The South Korea-Japan search and rescue exercise is a combined drill in which the two countries' ships are dispatched to rehearse joint response procedures when a maritime distress accident occurs near the Korean Peninsula. It began in 1999 and had been conducted every other year. However, it was cut off after a Japan Maritime Self-Defense Force vessel failed to participate in the international fleet review held in Jeju in 2018 amid controversy over flying the "Rising Sun flag," and, in the same year, a controversy erupted between the Korea Navy and a Japan Maritime Self-Defense Force patrol aircraft over "radar illumination–low-altitude threatening flight."
Earlier, the two countries initially sought to resume the search and rescue exercise in Nov. last year, but it fell through when in-flight refueling support in Japan for the Black Eagles, the Korea Air Force's special flight team, was canceled. At the time, Japan refused refueling support citing the Black Eagles' training flights near Dokdo, and as a result, South Korea-Japan defense exchanges were suspended across the board.

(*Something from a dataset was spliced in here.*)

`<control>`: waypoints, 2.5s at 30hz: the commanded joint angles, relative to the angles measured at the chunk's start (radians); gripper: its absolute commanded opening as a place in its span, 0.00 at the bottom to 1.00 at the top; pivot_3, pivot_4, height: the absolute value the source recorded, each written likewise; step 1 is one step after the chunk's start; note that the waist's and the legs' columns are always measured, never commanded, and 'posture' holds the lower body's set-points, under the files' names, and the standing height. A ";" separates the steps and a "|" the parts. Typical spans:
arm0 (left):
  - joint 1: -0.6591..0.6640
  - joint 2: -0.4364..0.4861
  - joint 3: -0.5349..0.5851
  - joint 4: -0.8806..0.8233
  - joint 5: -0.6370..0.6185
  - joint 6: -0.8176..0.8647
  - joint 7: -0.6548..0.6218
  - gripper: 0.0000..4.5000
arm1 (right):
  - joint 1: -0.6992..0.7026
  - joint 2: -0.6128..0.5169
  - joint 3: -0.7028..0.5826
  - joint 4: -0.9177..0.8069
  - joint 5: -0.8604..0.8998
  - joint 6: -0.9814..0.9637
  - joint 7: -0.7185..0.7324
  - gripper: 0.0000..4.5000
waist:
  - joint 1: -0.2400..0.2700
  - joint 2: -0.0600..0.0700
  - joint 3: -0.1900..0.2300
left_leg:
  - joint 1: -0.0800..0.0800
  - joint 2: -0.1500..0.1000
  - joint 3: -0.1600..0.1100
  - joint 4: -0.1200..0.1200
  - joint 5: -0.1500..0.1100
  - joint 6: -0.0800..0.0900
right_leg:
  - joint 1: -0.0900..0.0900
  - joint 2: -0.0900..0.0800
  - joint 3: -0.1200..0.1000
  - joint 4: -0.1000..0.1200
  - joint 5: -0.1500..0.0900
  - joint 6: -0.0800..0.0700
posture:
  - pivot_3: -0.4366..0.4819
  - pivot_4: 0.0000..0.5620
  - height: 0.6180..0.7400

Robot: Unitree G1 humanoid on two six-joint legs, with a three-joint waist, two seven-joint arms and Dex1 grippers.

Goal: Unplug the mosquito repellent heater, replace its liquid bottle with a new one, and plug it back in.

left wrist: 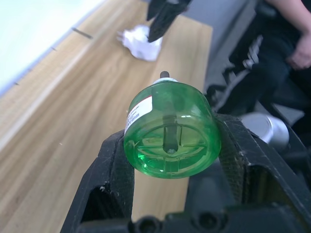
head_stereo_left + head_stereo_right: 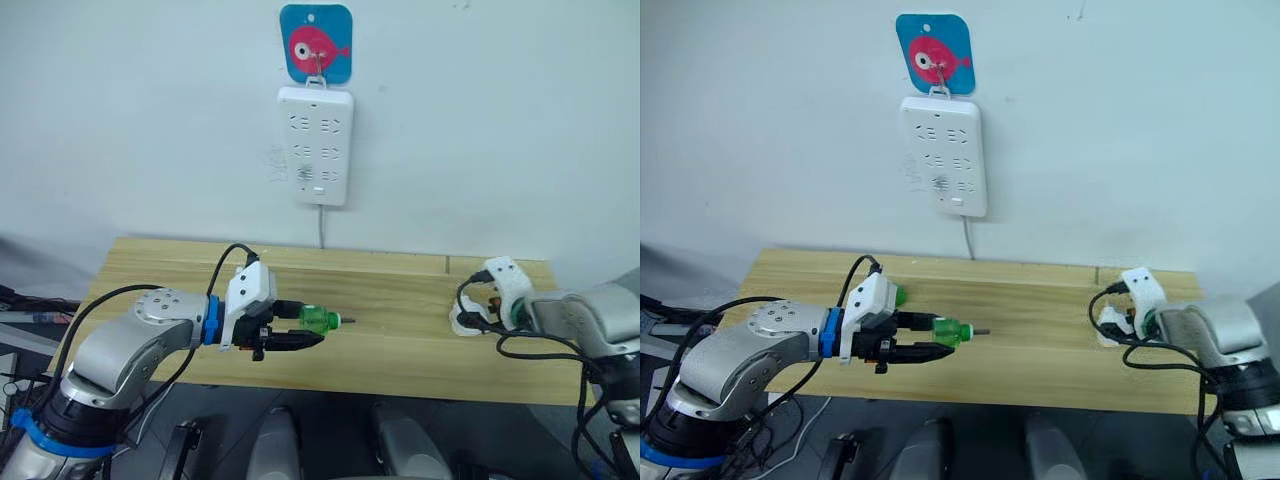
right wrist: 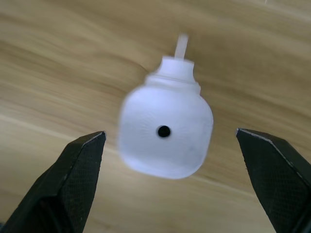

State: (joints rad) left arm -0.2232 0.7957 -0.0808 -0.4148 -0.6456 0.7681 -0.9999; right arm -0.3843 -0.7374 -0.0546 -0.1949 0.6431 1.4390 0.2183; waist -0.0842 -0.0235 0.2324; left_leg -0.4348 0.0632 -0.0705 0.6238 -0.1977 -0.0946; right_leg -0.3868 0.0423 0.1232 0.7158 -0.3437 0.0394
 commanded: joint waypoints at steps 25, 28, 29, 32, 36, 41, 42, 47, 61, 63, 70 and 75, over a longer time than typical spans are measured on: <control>0.012 -0.442 -0.005 0.053 0.153 -0.360 0.271 0.49 | 0.141 0.739 -0.170 -0.278 0.768 -0.385 -0.421 1.00 | -0.031 0.001 -0.002 | 0.000 0.000 -0.001 0.003 0.000 0.000 | 0.002 0.000 0.000 0.001 0.001 0.002 | 0.33 0.32 1.00; 0.011 -0.448 -0.009 0.047 0.156 -0.360 0.277 0.49 | 0.128 0.743 -0.139 -0.253 0.761 -0.431 -0.420 1.00 | -0.031 0.001 -0.002 | 0.000 0.000 -0.001 0.003 0.000 0.000 | 0.002 0.000 0.000 0.001 0.001 0.002 | 0.33 0.31 1.00; 0.012 -0.449 -0.009 0.046 0.157 -0.360 0.277 0.49 | 0.128 0.742 -0.132 -0.251 0.765 -0.443 -0.421 0.96 | -0.031 0.001 -0.002 | 0.000 0.000 -0.001 0.003 0.000 0.000 | 0.002 0.000 0.000 0.001 0.001 0.002 | 0.33 0.31 1.00; 0.014 -0.451 -0.011 0.043 0.158 -0.360 0.278 0.49 | 0.132 0.733 -0.110 -0.248 0.783 -0.469 -0.422 0.79 | -0.031 0.001 -0.002 | 0.000 0.000 -0.001 0.003 0.000 0.000 | 0.002 0.000 0.000 0.001 0.001 0.002 | 0.34 0.31 1.00; 0.015 -0.457 -0.017 0.040 0.157 -0.359 0.282 0.49 | 0.137 0.713 -0.085 -0.249 0.807 -0.488 -0.421 0.47 | -0.031 0.001 -0.002 | 0.000 0.000 -0.001 0.003 0.000 0.000 | 0.002 0.000 0.000 0.001 0.001 0.002 | 0.34 0.31 1.00; 0.020 -0.457 -0.035 0.024 0.151 -0.353 0.274 0.49 | 0.136 0.686 -0.061 -0.243 0.850 -0.506 -0.422 0.18 | -0.031 0.001 -0.002 | 0.000 0.000 -0.001 0.003 0.000 0.000 | 0.002 0.000 0.000 0.001 0.001 0.002 | 0.34 0.31 1.00; 0.023 -0.455 -0.039 0.018 0.151 -0.357 0.270 0.49 | 0.136 0.683 -0.057 -0.240 0.865 -0.509 -0.427 0.18 | -0.031 0.001 -0.002 | 0.000 0.000 -0.001 0.003 0.000 0.000 | 0.002 0.001 0.000 0.001 0.001 0.002 | 0.34 0.31 1.00; 0.022 -0.456 -0.019 0.022 0.146 -0.351 0.287 0.66 | 0.139 0.654 -0.050 -0.225 0.939 -0.522 -0.443 0.18 | -0.031 0.001 -0.002 | 0.000 0.000 -0.001 0.003 0.000 0.000 | 0.002 0.000 0.000 0.001 0.002 0.002 | 0.35 0.31 1.00; 0.152 -0.142 0.039 -0.049 0.096 -0.130 0.197 1.00 | 0.181 0.316 0.331 0.045 -0.172 -1.145 -0.061 0.18 | -0.028 0.001 -0.002 | 0.002 0.001 -0.001 0.002 0.000 0.000 | 0.001 0.001 0.000 0.001 -0.001 0.006 | 0.38 0.33 1.00; 0.157 -0.132 0.046 -0.073 0.089 -0.082 0.222 1.00 | 0.166 0.366 0.322 0.163 -0.257 -1.244 -0.058 0.18 | -0.025 0.001 -0.002 | 0.001 0.001 -0.001 0.002 0.000 0.000 | 0.001 0.001 0.000 0.001 -0.001 0.005 | 0.39 0.34 1.00; 0.155 -0.149 0.028 -0.104 0.118 -0.100 0.251 1.00 | 0.036 0.470 0.301 0.592 -0.515 -1.573 -0.050 0.18 | -0.018 0.001 -0.002 | 0.002 0.000 0.000 0.003 0.001 -0.001 | 0.003 0.000 0.000 0.002 0.002 0.002 | 0.41 0.34 1.00; 0.162 -0.214 -0.006 -0.114 0.183 -0.233 0.271 1.00 | -0.017 0.497 0.271 0.790 -0.600 -1.675 -0.056 0.18 | -0.001 0.001 -0.002 | 0.002 0.000 0.000 0.003 0.001 -0.001 | 0.003 -0.001 0.000 0.002 0.003 0.001 | 0.42 0.35 1.00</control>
State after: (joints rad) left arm -0.0668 0.5875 -0.0800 -0.4820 -0.4801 0.5875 -0.7306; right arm -0.3909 -0.2451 0.2411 0.5790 0.0635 -0.1867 0.1678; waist -0.0855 -0.0226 0.2300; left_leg -0.4328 0.0627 -0.0709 0.6267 -0.1972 -0.0955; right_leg -0.3840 0.0412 0.1225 0.7175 -0.3409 0.0399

However, following a phone call between Minister Ahn and Minister Koizumi on the 26th of last month, refueling support in Japan for the Black Eagles was arranged, creating momentum to resume South Korea-Japan defense exchanges. In their meeting that day, the two ministers agreed that it is important to promote South Korea-Japan defense cooperation and exchanges in a stable manner, and decided to conduct reciprocal visits and defense ministerial talks every year and to strengthen communication between the defense authorities.